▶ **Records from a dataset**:

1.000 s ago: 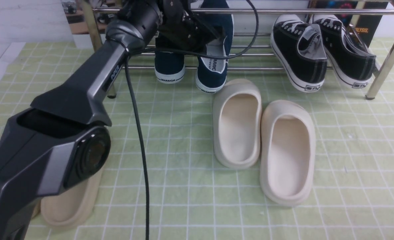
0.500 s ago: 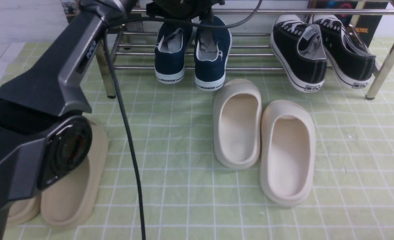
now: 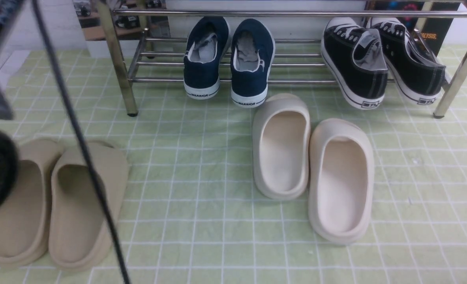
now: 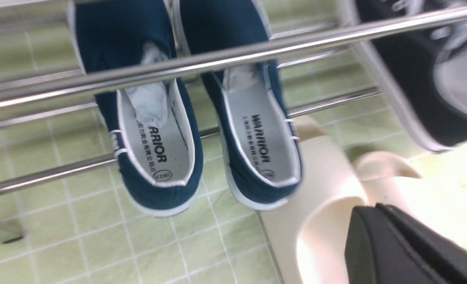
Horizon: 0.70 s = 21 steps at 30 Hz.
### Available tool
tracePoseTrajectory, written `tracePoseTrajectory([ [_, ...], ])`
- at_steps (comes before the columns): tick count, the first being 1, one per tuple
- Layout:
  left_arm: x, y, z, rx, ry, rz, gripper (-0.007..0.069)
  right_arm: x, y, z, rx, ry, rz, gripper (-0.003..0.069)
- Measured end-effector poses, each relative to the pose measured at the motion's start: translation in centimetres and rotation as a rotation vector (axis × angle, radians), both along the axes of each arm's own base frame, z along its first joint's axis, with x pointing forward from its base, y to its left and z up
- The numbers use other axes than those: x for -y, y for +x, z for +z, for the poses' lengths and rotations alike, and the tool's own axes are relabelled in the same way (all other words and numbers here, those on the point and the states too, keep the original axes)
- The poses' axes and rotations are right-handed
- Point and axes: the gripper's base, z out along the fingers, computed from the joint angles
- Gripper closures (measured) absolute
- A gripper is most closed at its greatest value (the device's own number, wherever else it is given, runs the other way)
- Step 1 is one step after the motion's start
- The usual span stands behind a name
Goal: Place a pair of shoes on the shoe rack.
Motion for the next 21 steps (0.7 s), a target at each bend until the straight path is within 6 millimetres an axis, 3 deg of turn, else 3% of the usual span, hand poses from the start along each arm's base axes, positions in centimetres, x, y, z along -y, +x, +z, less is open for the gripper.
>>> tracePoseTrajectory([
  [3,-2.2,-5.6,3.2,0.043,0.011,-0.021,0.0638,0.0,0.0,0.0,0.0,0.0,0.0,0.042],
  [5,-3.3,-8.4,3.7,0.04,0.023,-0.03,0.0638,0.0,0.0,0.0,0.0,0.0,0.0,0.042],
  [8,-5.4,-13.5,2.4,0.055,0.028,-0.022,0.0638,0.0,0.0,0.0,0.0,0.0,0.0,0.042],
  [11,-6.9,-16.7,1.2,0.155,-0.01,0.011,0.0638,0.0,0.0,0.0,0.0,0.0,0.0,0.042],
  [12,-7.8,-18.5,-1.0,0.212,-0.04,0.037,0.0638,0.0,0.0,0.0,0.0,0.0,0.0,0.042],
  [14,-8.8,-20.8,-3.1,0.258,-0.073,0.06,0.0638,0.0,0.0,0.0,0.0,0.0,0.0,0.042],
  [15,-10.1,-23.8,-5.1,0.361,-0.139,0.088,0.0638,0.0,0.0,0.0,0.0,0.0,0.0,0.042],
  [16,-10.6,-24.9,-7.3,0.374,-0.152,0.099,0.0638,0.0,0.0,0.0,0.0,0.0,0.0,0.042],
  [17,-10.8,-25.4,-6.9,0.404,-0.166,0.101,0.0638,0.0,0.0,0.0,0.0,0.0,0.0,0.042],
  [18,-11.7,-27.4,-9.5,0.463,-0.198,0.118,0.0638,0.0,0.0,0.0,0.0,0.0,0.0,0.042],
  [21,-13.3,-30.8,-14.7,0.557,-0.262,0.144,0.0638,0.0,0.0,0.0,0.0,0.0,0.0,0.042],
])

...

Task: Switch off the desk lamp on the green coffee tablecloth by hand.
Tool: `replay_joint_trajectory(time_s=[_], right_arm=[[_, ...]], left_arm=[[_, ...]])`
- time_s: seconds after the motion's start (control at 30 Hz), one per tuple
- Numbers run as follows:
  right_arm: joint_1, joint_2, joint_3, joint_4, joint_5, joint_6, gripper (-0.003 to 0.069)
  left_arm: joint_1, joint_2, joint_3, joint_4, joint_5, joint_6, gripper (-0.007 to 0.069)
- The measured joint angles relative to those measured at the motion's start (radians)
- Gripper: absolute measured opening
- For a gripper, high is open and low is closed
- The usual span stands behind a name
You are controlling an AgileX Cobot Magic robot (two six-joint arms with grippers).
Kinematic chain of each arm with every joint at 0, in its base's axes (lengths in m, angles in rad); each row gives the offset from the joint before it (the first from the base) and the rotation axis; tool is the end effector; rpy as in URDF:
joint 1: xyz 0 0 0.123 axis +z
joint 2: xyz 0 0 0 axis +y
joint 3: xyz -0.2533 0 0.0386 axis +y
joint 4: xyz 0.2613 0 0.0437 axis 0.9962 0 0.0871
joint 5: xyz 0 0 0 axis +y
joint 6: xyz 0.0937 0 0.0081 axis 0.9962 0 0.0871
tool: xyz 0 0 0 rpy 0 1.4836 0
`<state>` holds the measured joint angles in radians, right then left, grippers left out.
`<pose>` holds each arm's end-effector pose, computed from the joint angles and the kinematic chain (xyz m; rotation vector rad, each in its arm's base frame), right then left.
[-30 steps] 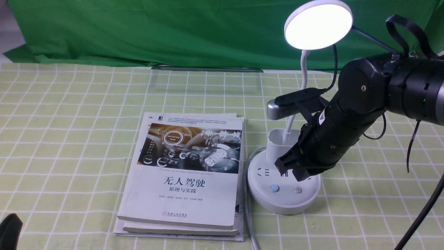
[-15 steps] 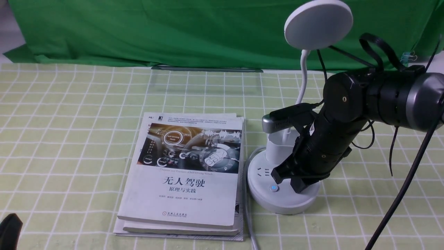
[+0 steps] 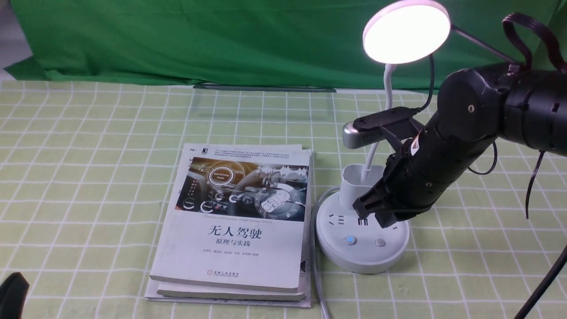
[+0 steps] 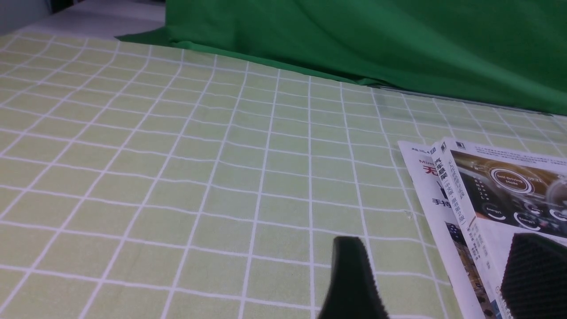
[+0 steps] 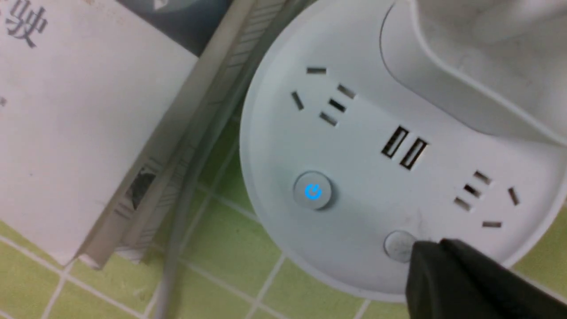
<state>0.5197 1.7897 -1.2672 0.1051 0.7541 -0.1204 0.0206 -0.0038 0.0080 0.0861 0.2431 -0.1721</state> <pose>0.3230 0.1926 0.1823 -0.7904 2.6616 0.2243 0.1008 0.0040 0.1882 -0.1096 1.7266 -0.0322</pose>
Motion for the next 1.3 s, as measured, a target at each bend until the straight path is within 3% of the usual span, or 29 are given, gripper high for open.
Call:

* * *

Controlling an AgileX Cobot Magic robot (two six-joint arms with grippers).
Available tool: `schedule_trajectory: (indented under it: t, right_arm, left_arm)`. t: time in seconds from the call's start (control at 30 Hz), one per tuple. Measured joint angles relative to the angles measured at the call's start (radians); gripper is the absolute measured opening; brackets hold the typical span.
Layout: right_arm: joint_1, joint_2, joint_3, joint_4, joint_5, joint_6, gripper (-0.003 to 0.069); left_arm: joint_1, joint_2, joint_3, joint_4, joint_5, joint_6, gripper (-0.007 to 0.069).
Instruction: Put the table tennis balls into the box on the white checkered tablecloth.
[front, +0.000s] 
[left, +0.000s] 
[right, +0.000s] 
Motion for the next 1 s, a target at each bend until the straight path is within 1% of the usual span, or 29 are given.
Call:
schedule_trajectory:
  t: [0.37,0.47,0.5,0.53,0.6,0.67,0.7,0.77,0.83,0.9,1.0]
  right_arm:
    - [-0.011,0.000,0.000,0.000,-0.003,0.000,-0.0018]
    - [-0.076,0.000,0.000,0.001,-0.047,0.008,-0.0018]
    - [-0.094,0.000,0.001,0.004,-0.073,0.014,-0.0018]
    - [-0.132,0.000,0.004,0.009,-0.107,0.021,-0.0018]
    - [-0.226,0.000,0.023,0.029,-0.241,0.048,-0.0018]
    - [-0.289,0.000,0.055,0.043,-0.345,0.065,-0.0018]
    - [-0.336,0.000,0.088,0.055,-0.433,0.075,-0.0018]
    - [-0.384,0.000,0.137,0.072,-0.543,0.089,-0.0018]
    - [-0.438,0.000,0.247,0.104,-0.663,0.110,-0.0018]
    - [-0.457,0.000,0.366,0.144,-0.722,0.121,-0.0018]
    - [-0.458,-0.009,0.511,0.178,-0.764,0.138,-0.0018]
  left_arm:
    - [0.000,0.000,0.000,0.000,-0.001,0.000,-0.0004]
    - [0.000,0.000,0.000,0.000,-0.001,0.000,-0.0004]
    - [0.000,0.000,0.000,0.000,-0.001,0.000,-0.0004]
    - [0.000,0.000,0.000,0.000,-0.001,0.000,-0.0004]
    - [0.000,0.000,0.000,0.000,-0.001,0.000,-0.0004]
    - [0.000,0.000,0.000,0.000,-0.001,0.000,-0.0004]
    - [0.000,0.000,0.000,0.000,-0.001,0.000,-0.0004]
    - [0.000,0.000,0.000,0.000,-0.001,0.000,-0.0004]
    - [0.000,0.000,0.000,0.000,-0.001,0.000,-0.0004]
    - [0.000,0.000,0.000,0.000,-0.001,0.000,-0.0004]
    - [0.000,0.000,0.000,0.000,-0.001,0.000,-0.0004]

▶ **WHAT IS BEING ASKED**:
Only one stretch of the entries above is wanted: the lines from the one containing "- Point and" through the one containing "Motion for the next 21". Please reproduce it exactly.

▶ **COMPLETED EXERCISE**:
- Point and axes: the gripper's base, z out along the fingers, computed from the joint angles
- Gripper closures (measured) absolute
- A gripper is most closed at its greatest value (the device's own number, wherever else it is given, runs the other way)
- Step 1 is one step after the motion's start
- The usual span stands behind a name
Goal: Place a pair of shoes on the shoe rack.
Motion for the next 21 steps (0.7 s), a target at each bend until the straight path is within 6 millimetres an axis, 3 deg of turn, else 3% of the usual span, hand poses from the start along each arm's base axes, positions in centimetres, x, y, z along -y, +x, +z, less is open for the gripper.

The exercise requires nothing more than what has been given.